* **EXERCISE AIM**:
Search the material for "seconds" and copy each line in which it is found.

-------- DATA SECTION --------

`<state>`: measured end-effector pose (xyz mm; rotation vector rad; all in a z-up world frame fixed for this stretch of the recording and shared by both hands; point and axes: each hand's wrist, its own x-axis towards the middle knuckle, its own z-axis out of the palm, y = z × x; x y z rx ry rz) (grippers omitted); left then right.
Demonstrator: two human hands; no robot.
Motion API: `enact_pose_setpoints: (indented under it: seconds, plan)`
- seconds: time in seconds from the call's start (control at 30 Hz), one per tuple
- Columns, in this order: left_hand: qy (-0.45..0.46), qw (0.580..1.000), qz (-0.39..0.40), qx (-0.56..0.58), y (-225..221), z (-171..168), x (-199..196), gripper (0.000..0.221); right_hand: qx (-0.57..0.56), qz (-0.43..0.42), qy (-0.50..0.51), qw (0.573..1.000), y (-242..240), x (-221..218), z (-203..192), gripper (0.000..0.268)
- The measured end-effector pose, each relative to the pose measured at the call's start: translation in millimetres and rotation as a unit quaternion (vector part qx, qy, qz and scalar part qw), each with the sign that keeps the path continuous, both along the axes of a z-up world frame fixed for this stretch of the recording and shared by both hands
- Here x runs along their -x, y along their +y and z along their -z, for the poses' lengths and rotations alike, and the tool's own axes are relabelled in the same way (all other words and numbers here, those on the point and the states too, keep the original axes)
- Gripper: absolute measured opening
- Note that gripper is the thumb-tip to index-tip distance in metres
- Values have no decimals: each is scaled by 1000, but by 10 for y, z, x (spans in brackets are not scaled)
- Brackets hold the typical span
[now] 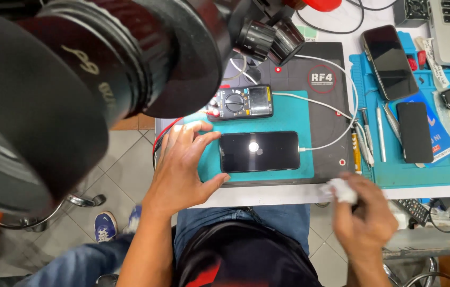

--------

* **WRITTEN SOLUTION**:
Motion API: `enact_pose_setpoints: (indented under it: seconds, plan)`
- seconds: time in seconds from the call's start (control at 30 Hz), one per tuple

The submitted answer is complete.